Grandi decisioni ieri da parte delle banche centrali di Europa e Stati Uniti. Ieri sera la Federal Reserve americana ha accelerato la stretta con la manovra più aggressiva degli ultimi 30 anni aumentando i tassi d’interesse di 0,75 punti base. In mattinata la Banca centrale europea era corsa ai ripari e, in una rara riunione d’emergenza convocata all’ultimo, ha annunciato uno scudo anti-spread in risposta alle tensioni degli ultimi giorni sui mercati con epicentro l’Italia.
IL NUOVO SCUDO ANTI-SPREAD
Al termine dell’incontro, il consiglio direttivo dell’istituto di Francoforte ha ufficializzato le anticipazioni già circolate e ridato fiducia alle principali Borse europee dopo sei sedute consecutive in rosso in seguito all’aumento dei tassi annunciato una settimana fa.
IL MECCANISMO
Nell’attesa, per frenare l’allargamento eccessivo degli spread e contenere il rialzo dei rendimenti, la Bce si è rivolta a uno strumento già presente nel suo arsenale e ha attivato la flessibilità nei reinvestimenti dei rimborsi in scadenza previsti dal Pepp, il Quantitative easing pandemico del valore di circa 1.700 miliardi di euro appena arrivato al capolinea. «E se anche questo non dovesse bastare, ricorreremo a un altro strumento per affrontare la frammentazione dell’Eurozona», ha affermato pure un falco come il banchiere centrale olandese Klaas Knot.
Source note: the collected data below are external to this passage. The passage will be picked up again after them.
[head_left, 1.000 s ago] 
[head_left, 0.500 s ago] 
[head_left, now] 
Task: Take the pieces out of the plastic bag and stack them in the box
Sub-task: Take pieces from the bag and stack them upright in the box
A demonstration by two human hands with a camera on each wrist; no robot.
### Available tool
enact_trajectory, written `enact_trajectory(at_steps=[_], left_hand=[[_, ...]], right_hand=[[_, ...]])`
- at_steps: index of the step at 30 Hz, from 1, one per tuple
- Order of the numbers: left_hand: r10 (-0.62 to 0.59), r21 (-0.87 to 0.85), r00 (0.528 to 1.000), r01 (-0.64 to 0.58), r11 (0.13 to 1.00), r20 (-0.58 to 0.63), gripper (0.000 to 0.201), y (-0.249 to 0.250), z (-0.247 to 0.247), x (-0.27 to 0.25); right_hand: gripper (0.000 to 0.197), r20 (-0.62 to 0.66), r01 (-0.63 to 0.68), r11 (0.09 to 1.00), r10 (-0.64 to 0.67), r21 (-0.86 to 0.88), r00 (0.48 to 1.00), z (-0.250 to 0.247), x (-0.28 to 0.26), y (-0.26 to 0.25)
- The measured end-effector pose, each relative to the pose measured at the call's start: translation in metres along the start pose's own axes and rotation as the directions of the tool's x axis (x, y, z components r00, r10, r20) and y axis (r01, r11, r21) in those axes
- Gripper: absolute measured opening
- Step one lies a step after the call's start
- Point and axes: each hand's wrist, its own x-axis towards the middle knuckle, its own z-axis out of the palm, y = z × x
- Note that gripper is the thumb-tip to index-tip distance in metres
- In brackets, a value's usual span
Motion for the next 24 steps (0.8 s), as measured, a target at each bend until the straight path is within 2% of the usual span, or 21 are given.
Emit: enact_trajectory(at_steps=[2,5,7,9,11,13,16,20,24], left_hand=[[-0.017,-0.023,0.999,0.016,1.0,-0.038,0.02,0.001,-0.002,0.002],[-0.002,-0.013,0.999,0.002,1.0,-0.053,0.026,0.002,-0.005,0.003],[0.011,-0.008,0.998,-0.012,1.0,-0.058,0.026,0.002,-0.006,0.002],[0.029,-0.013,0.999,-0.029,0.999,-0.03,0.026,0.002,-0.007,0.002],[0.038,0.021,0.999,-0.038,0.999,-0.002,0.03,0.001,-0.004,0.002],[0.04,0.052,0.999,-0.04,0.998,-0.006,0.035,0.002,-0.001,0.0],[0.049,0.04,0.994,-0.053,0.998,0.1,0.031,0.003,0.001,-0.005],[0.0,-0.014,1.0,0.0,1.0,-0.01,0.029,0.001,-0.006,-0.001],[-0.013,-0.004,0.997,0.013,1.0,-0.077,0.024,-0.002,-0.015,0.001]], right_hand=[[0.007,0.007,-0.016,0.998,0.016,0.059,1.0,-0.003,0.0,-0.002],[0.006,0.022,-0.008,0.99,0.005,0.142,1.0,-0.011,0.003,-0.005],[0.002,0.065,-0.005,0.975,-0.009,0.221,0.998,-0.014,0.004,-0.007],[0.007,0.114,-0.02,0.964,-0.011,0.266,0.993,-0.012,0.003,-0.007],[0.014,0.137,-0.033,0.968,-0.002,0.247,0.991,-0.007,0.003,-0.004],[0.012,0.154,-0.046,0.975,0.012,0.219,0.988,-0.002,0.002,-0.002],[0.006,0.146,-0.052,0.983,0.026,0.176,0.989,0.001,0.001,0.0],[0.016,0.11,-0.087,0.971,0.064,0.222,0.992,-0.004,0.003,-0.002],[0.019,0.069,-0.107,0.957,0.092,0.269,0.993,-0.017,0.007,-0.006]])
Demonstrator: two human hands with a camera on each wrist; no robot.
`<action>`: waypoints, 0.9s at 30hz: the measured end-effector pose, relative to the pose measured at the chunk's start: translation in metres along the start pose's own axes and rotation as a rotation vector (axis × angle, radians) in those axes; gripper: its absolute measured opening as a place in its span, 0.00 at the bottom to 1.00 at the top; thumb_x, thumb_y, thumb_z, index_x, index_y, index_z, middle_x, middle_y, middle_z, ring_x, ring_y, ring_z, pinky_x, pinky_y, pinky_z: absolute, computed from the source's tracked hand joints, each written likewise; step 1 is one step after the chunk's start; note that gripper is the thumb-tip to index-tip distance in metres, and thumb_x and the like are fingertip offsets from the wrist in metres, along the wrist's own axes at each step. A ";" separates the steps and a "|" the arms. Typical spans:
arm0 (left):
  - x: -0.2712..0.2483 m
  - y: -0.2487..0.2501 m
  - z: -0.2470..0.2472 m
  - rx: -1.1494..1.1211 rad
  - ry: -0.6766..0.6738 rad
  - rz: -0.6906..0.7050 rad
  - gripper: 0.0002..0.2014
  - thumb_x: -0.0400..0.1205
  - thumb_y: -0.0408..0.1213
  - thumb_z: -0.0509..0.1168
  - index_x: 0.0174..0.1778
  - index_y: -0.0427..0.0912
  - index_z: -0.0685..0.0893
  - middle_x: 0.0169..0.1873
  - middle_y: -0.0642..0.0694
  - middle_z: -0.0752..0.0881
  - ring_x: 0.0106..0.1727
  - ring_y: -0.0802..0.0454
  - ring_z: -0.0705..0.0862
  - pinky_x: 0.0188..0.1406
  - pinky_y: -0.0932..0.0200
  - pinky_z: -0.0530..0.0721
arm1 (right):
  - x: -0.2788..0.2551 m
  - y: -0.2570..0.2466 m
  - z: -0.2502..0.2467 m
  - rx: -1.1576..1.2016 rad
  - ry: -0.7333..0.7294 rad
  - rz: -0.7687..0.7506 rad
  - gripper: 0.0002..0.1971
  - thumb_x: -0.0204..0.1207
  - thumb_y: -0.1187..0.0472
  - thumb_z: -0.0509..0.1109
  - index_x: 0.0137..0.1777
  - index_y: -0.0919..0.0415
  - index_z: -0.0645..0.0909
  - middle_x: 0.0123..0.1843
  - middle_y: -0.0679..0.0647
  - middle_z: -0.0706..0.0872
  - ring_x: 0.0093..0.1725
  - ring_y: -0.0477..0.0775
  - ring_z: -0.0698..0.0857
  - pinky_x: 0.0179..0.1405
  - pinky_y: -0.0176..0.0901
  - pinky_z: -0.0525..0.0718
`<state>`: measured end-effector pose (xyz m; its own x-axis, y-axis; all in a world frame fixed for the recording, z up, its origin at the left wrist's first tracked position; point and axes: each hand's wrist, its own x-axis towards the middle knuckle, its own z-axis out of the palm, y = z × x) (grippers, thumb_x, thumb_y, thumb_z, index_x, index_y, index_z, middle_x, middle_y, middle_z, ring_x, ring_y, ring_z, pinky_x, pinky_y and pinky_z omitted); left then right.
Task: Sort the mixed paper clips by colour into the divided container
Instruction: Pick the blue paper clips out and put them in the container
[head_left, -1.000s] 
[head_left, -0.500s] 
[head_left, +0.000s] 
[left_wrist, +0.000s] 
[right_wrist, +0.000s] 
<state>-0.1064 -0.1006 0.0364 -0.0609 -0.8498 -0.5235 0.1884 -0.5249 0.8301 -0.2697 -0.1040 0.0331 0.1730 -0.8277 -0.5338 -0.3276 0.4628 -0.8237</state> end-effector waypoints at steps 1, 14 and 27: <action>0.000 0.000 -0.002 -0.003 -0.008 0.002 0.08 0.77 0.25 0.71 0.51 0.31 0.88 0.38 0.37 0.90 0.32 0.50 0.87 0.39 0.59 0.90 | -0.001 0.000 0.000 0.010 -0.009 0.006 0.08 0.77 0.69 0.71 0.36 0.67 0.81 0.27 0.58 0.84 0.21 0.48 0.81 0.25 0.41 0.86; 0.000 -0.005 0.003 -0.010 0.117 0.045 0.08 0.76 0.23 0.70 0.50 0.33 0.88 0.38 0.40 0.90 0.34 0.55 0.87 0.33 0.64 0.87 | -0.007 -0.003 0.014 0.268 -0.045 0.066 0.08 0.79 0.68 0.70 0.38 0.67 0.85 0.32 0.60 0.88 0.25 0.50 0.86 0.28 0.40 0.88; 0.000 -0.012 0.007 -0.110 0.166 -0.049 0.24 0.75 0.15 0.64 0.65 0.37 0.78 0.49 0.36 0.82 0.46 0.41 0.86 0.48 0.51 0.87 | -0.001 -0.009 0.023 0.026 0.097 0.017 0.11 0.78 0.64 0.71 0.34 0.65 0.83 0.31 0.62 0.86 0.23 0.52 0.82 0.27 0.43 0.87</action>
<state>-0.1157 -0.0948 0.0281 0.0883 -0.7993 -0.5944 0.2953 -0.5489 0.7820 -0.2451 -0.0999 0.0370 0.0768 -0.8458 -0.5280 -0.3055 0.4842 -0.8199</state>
Mettere al sicuro i Btp con un solido scudo anti-spread rientra nella strategia di normalizzazione di Francoforte, e «non impedisce la nostra politica monetaria - ha chiarito il membro italiano del comitato esecutivo Fabio Panetta, intervenendo ieri in una riunione della commissione Affari economici del Parlamento Ue - ma è condizione necessaria per portare l’inflazione di nuovo al 2%», l’obiettivo simmetrico nel medio termine che la Bce si è data un anno fa.
NEGLI USA
Intanto, come atteso dal mercato, la Federal Reserve ha deciso di alzare il costo del denaro negli Usa dello 0,75%. La Banca centrale americana ha definito ieri l’aumento dei tassi più oneroso dal 1994, portandolo alla forchetta 1,50%-1,75%. La Fed ha fretta di recuperare il terreno perduto. Nelle ultime settimane una dopo l’altra, le massime autorità finanziarie del paese hanno ammesso di aver mancato le previsioni sull’inflazione. L’economia statunitense era stata la prima a riprendersi dopo il picco della pandemia, e la domanda dei consumatori restava alta. La segretaria al Tesoro Janet Yellen, il direttore della Fed Powell e il ministro per il Lavoro Marty Walsh avevano tutti giurato lo scorso inverno che l’inflazione sarebbe presto tornata nei ranghi, e che per la fine dell’anno si sarebbe allineata al 2% fissato nella bussola della Fed. Lo scoppio della guerra in Ucraina, lo sviluppo di nuove varianti del Covid e l’ingorgo globale nella distribuzione delle merci li hanno clamorosamente contraddetti. A maggio l’indice dei prezzi è salito dell’8,6% e le previsioni della stessa Fed per la fine 2022 sono ora al 5,2%. Che Wall Street avesse già scontato l’aumento è del resto provato dal fatto che ieri sera l’indice Dow Jones ha chiuso con un guadagno dell’1% mentre il Nasdaq del 2,5%. L’azione della Fed è comunque destinata a proseguire con nuovi rincari dei tassi, qualora tra qualche settimana l’indice dei prezzi non avrà curvato verso il basso.